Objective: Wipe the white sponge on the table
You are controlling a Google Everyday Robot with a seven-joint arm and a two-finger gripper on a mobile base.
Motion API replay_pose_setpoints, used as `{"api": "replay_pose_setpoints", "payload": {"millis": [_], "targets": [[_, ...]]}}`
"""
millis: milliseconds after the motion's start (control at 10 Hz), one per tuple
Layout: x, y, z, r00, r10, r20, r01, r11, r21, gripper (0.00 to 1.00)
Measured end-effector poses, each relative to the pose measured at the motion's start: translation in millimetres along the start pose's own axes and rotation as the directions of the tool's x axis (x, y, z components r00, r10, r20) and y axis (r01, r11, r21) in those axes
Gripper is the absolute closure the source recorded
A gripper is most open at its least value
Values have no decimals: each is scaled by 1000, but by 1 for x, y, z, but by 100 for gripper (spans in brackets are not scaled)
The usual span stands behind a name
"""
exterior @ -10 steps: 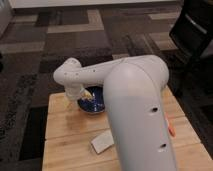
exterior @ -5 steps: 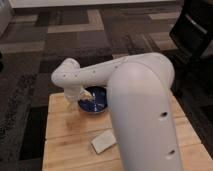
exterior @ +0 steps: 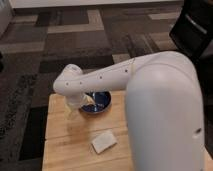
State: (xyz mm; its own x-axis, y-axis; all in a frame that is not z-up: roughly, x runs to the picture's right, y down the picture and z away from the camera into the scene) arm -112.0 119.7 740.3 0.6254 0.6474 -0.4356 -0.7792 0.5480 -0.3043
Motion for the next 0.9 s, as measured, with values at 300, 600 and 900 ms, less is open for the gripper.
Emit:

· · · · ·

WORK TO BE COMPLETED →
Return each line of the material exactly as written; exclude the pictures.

RESPONSE →
Objective: Wipe the white sponge on the table
You are controlling a Google Everyday Robot with a seven-joint arm and a two-finger gripper on a mobile base.
Motion API replay_pose_setpoints, used as `{"api": "replay_pose_setpoints", "payload": {"millis": [_], "targets": [[_, ...]]}}`
"""
millis: milliseconds after the motion's start (control at 10 Hz), one per tuple
Layout: x, y, z, r00, r10, r20, r01, r11, r21, gripper (0.00 to 1.00)
Measured end-effector poses, each relative to the pose measured at the motion's start: translation in millimetres along the start pose's own axes and rotation as the directions of the tool's x axis (x, y, z components r00, r10, r20) and y axis (r01, r11, r21) in those axes
Gripper is the absolute closure the source recorded
A gripper is most open at its least value
Values have no decimals: each is scaled by 1000, but by 1 for x, y, z, but by 100 for gripper (spans in brackets are not scaled)
The usual span stands behind a name
"""
exterior @ -10 steps: 
exterior @ -5 steps: 
exterior @ +0 steps: 
State: (xyz mm; its own x-axis, y-axis; all in a frame that is not z-up: roughly, x runs to the picture's right, y down the picture and z away from the camera into the scene) arm -112.0 119.7 740.3 0.6254 0.6474 -0.4356 -0.7792 0.5480 -0.3043
Motion for the next 0.9 s, as measured, with values at 300, 600 and 900 ms, less is open for the gripper.
Emit:

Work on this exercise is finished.